Thanks for adding that additional context.
It re-iterates my hunch now. The Hub is basically coupling a lot of other distributed components inside it and I am not very conversant with the Grid4 distributed architecture.
Quoting the documentation
A Hub is the union of the following components:
- Router
- Distributor
- Session Map
- New Session Queue
- Event Bus
In Grid3 I know that the Hub merely plays the role of a dispatcher of requests to the appropriate nodes for new sessions or existing sessions.
The Grid4 does the same stuff in a different way.
I briefly dug in the codebase and I realised that Grid4 now seems to be using Netty under the hoods. Earlier it was Jetty. There was one JVM argument that would let you control the number of threads in the Jetty world. In Netty that JVM argument is "-Dio.netty.eventLoopThreads". By default it is n*2 (Where n is the number of processors on your machine)
Now with respect to each of the components that are part of the same JVM:
- The New Session Queue is basically just an executor service with a thread pool size of 1.
- The distributor also is using just an executor service with a thread pool size of 1.

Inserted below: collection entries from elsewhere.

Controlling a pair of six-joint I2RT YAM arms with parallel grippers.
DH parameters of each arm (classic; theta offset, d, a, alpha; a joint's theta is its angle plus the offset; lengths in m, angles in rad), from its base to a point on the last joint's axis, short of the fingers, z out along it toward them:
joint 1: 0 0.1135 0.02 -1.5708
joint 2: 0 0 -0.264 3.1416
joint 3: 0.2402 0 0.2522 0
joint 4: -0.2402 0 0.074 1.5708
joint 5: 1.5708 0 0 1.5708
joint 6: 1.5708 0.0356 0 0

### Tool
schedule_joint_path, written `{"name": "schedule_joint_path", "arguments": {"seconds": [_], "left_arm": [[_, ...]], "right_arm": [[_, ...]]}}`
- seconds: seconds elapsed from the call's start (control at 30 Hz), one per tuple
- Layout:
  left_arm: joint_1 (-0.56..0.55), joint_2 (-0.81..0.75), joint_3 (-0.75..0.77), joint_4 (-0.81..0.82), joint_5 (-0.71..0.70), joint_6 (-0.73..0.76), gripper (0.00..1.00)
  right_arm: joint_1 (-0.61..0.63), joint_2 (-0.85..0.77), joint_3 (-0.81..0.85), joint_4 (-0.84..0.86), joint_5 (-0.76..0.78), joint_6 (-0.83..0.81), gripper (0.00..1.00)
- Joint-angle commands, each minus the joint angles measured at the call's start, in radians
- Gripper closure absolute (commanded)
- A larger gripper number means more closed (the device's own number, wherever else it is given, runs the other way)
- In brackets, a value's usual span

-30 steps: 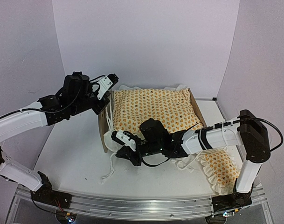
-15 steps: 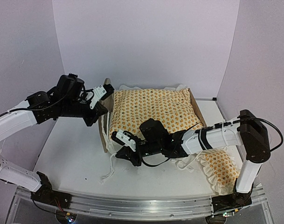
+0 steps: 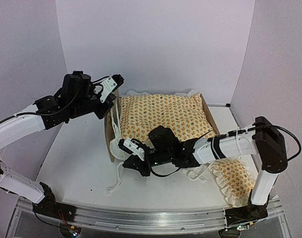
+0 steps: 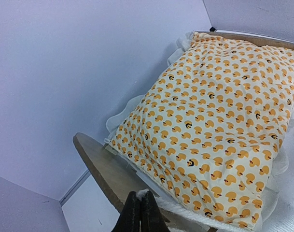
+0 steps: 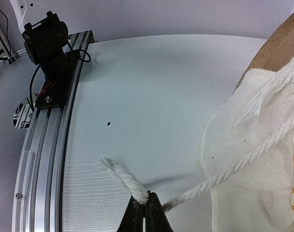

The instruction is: Set up the pet bed

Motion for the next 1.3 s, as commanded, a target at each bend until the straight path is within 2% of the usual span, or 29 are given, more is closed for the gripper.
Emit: {"name": "schedule_joint_path", "arguments": {"seconds": [0.0, 0.1, 0.2, 0.3, 0.33, 0.37, 0.4, 0.47, 0.57, 0.7, 0.8, 0.97, 1.03, 1.13, 1.2, 1.27], "left_arm": [[-0.001, -0.04, 0.037, 0.079, 0.108, 0.068, 0.99], [0.003, -0.05, 0.055, -0.057, 0.239, 0.065, 0.95], [0.004, -0.004, 0.111, -0.247, 0.328, -0.002, 1.0], [0.005, -0.009, 0.069, -0.289, 0.383, -0.078, 1.0], [0.005, -0.025, 0.037, -0.281, 0.403, -0.094, 1.0], [0.005, -0.041, 0.009, -0.264, 0.421, -0.116, 1.0], [0.005, -0.052, -0.012, -0.254, 0.432, -0.129, 1.0], [0.005, -0.07, -0.026, -0.248, 0.436, -0.156, 1.0], [0.005, -0.096, -0.04, -0.228, 0.47, -0.184, 1.0], [0.005, -0.12, -0.051, -0.21, 0.51, -0.206, 1.0], [0.005, -0.125, -0.059, -0.21, 0.51, -0.22, 1.0], [0.005, -0.156, -0.073, -0.209, 0.52, -0.232, 1.0], [0.005, -0.168, -0.075, -0.209, 0.525, -0.232, 1.0], [0.005, -0.175, -0.074, -0.21, 0.531, -0.235, 1.0], [0.005, -0.179, -0.082, -0.207, 0.502, -0.26, 0.97], [0.005, -0.192, -0.105, -0.199, 0.421, -0.328, 0.82]], "right_arm": [[0.003, -0.03, 0.02, 0.027, -0.014, 0.008, 1.0], [0.004, -0.023, 0.026, 0.027, -0.02, 0.007, 1.0], [0.003, -0.013, 0.032, 0.027, -0.025, 0.011, 1.0], [0.003, -0.013, 0.035, 0.027, -0.002, 0.028, 1.0], [0.003, -0.016, 0.036, 0.027, 0.026, 0.047, 0.97], [0.003, -0.023, 0.037, 0.026, 0.059, 0.067, 0.81], [0.001, -0.035, 0.036, 0.026, 0.073, 0.097, 0.73], [-0.019, -0.075, 0.028, 0.024, 0.045, 0.181, 0.62], [-0.035, -0.136, 0.011, 0.026, 0.047, 0.251, 0.41], [-0.06, -0.134, 0.062, 0.039, 0.048, 0.23, 0.29], [-0.072, -0.071, 0.162, 0.056, 0.033, 0.245, 0.27], [-0.072, 0.005, 0.245, 0.11, 0.044, 0.305, 0.31], [-0.071, 0.009, 0.247, 0.148, 0.006, 0.307, 0.38], [-0.073, 0.033, 0.266, 0.17, -0.037, 0.323, 0.71], [-0.08, 0.035, 0.26, 0.188, -0.058, 0.342, 0.98], [-0.086, 0.012, 0.228, 0.226, -0.066, 0.38, 1.0]]}}
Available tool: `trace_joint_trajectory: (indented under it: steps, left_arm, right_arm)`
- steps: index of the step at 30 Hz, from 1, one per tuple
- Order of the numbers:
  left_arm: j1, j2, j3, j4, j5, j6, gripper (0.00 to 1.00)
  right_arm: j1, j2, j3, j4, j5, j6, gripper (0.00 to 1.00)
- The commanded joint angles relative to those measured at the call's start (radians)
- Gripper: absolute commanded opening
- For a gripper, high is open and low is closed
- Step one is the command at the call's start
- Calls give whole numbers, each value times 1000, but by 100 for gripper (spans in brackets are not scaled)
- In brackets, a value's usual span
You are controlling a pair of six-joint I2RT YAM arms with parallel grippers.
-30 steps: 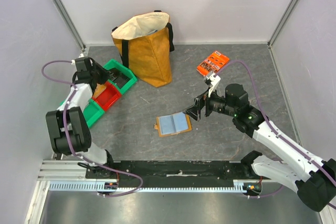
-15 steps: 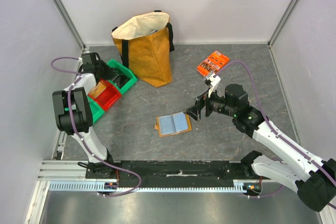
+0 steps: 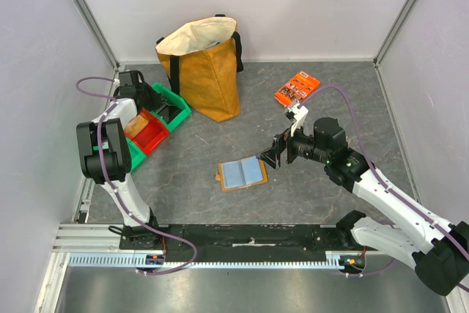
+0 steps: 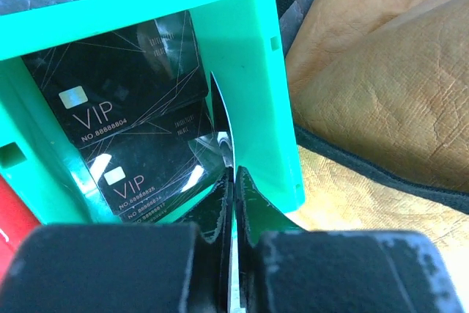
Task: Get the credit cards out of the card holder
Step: Place the credit card in the storage box.
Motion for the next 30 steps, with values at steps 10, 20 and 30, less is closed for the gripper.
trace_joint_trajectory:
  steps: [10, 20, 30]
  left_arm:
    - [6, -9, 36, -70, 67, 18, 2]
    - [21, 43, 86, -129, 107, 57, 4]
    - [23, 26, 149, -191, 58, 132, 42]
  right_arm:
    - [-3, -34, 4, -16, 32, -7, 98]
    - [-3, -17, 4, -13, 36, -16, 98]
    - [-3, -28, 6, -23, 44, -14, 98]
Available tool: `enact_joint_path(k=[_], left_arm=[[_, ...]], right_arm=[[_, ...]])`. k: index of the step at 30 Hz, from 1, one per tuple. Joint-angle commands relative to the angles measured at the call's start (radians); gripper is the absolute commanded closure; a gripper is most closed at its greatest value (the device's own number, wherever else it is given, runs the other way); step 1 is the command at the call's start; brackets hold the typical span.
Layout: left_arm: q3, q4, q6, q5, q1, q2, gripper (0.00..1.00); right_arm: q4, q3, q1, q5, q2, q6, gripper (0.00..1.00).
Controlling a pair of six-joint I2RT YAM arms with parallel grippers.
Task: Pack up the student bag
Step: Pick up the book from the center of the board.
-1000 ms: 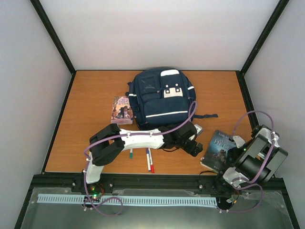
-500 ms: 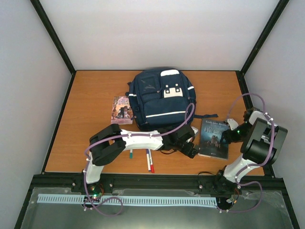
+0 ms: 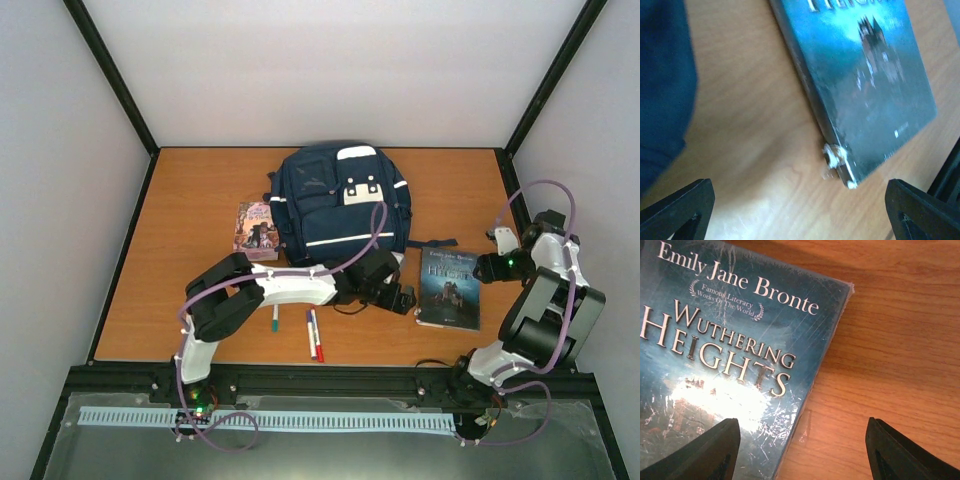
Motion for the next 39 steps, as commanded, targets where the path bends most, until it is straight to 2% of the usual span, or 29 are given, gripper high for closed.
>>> enact_joint_path(k=[1, 7, 17, 25, 33, 39], left_arm=[[0.007, 0.13, -0.122, 0.081, 0.052, 0.044, 0.05], [0.106, 0.126, -0.158, 0.092, 0.061, 0.128, 0.07], [0.222, 0.105, -0.268, 0.128, 0.07, 0.249, 0.06], [0.254, 0.123, -0.382, 0.15, 0.081, 0.31, 0.06], [0.285, 0.151, -0.459, 0.229, 0.09, 0.392, 0.06], [0.329, 0.24, -0.466, 0.331, 0.09, 0.45, 0.09]], right_arm=[[0.012, -0.037, -0.019, -0.023, -0.051, -0.013, 0.3], [0.042, -0.064, -0.024, -0.053, -0.006, -0.017, 0.37], [0.107, -0.099, -0.024, -0.011, 0.039, -0.025, 0.4], [0.131, -0.107, -0.024, 0.011, 0.093, -0.034, 0.51], [0.163, -0.129, -0.024, 0.043, 0.121, -0.045, 0.54], [0.19, -0.159, -0.024, 0.048, 0.142, -0.053, 0.57]])
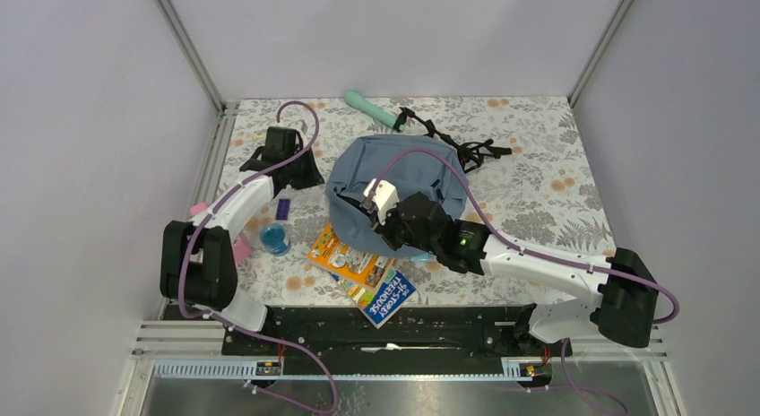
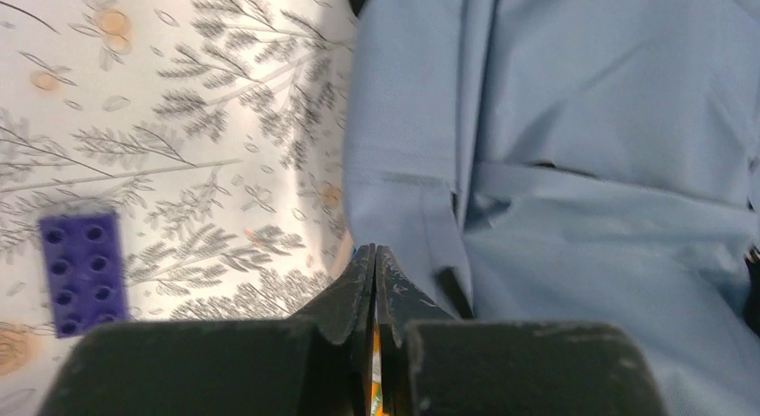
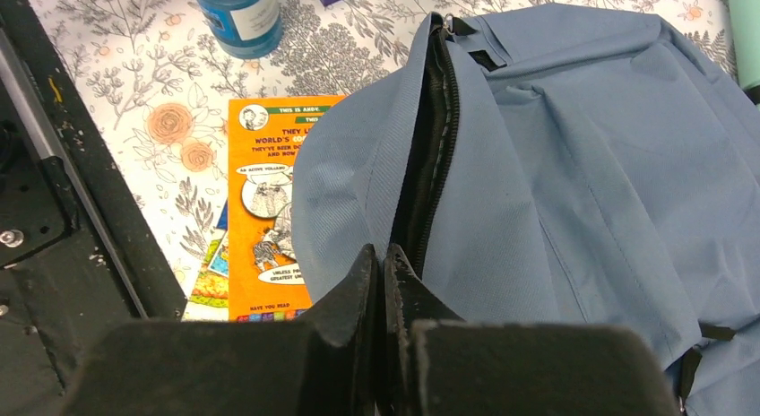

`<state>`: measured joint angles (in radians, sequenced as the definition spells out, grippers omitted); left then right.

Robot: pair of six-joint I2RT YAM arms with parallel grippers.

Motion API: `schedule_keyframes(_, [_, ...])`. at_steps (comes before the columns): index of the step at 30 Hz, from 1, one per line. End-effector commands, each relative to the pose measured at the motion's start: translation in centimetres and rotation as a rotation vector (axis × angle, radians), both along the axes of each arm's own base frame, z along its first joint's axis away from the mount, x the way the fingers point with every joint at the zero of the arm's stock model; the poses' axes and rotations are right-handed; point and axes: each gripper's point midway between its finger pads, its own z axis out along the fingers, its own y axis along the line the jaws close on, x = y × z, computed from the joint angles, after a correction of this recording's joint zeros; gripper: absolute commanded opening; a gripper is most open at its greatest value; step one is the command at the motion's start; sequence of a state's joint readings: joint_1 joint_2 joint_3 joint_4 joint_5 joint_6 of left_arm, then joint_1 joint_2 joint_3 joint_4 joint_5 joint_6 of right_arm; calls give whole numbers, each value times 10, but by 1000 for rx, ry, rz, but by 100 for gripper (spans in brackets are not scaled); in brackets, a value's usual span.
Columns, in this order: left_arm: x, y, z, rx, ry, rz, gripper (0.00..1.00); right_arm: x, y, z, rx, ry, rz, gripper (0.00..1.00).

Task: Pack the student bag
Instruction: Unzip the student bag at the center of the board.

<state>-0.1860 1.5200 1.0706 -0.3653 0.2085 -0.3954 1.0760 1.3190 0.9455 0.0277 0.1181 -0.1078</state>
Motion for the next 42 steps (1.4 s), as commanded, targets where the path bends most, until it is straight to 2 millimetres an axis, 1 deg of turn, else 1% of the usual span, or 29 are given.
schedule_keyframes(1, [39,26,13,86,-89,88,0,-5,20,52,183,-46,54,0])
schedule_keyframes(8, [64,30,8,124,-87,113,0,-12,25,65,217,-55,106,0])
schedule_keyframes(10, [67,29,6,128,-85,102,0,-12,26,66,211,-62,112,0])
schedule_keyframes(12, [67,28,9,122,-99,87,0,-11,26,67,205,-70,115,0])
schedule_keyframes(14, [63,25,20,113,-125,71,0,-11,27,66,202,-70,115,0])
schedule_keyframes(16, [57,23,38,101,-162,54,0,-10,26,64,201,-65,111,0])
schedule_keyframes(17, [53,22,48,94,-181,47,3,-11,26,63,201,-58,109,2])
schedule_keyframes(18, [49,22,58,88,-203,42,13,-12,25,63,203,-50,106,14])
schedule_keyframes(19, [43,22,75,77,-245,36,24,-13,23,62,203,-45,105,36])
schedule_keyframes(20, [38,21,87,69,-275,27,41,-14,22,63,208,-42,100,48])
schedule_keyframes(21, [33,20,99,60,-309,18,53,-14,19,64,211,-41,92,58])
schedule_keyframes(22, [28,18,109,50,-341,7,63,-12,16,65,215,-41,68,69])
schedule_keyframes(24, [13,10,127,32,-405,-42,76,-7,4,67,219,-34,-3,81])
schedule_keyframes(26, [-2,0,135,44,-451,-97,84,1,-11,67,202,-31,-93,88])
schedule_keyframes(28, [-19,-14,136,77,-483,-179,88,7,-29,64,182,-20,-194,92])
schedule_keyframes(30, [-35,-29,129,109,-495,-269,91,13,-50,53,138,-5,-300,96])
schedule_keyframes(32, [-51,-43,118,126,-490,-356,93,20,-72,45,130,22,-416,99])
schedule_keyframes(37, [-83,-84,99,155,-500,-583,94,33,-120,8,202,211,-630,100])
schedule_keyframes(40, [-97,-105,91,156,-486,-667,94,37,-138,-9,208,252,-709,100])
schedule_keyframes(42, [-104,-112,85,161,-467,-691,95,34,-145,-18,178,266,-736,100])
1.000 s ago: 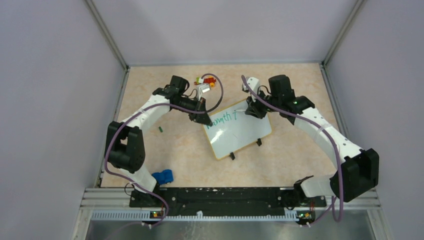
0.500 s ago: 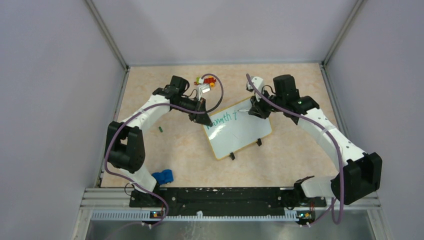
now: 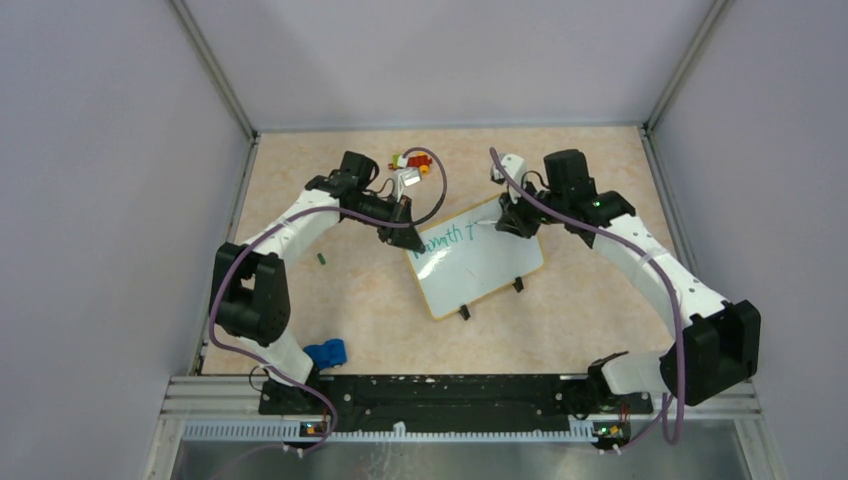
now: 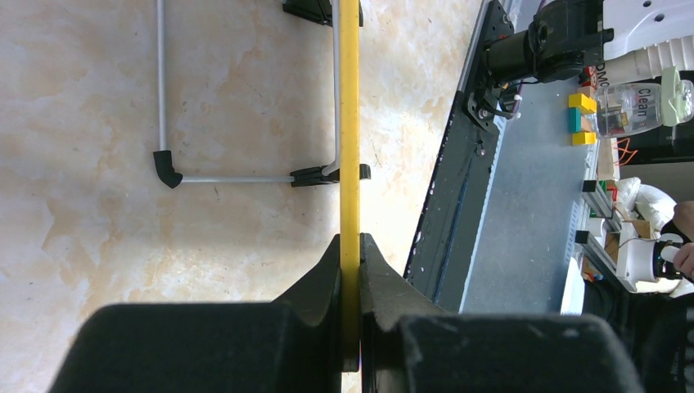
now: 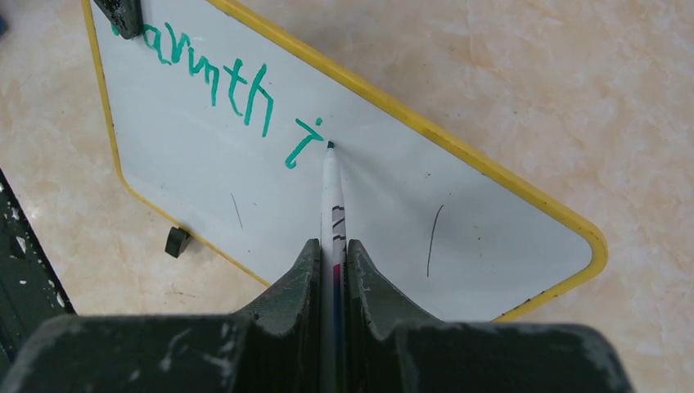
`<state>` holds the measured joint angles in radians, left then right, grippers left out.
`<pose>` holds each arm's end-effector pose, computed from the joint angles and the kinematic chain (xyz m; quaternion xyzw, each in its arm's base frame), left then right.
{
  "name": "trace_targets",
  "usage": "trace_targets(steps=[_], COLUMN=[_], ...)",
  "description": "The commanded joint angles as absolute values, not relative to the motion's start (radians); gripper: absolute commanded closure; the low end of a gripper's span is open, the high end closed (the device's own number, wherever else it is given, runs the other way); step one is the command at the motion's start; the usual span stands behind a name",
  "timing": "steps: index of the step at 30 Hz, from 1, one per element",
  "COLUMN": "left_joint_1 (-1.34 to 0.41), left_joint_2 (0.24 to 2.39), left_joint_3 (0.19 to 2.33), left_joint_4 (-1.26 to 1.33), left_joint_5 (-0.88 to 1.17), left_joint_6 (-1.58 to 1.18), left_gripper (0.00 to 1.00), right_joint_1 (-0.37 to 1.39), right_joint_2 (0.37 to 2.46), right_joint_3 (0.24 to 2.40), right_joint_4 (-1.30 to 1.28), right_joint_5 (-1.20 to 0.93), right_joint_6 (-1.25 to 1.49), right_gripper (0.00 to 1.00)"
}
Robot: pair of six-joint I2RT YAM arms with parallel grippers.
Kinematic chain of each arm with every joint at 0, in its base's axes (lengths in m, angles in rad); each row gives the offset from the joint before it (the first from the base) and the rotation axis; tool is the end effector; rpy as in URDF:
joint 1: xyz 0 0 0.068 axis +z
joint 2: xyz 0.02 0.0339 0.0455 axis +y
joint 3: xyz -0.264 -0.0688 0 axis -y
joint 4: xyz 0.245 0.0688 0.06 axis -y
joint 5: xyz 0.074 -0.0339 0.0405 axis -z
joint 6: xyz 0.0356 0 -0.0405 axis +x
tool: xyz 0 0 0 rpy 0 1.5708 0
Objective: Write a sentence on the whiteboard
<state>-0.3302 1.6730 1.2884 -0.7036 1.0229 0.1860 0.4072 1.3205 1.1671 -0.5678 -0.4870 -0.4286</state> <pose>0.3113 -0.1388 0.2578 0.3292 0.7889 -0.4890 0.1736 0.2552 0.1282 0.3215 -0.4497 0.7678 0.2154 0.4023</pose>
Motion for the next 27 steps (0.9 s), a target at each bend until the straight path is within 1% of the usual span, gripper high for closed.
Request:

- The event bus is using zero mq under the hoods and I wasn't able to figure out what its thread utilisation is.
So I am going to reiterate what I mentioned earlier. To be able to decipher as to which of the Hub component is basically ending up with thread starvation, you might want to run the Hub in the distributed mode (i.e., instead of having just 1 JVM for the Hub, it would now comprise of 5 JVMs 1 each for each of the above mentioned components). This will also give you better visibility into what is causing the thread starvation and you can accordingly take this forward.
Hope that helps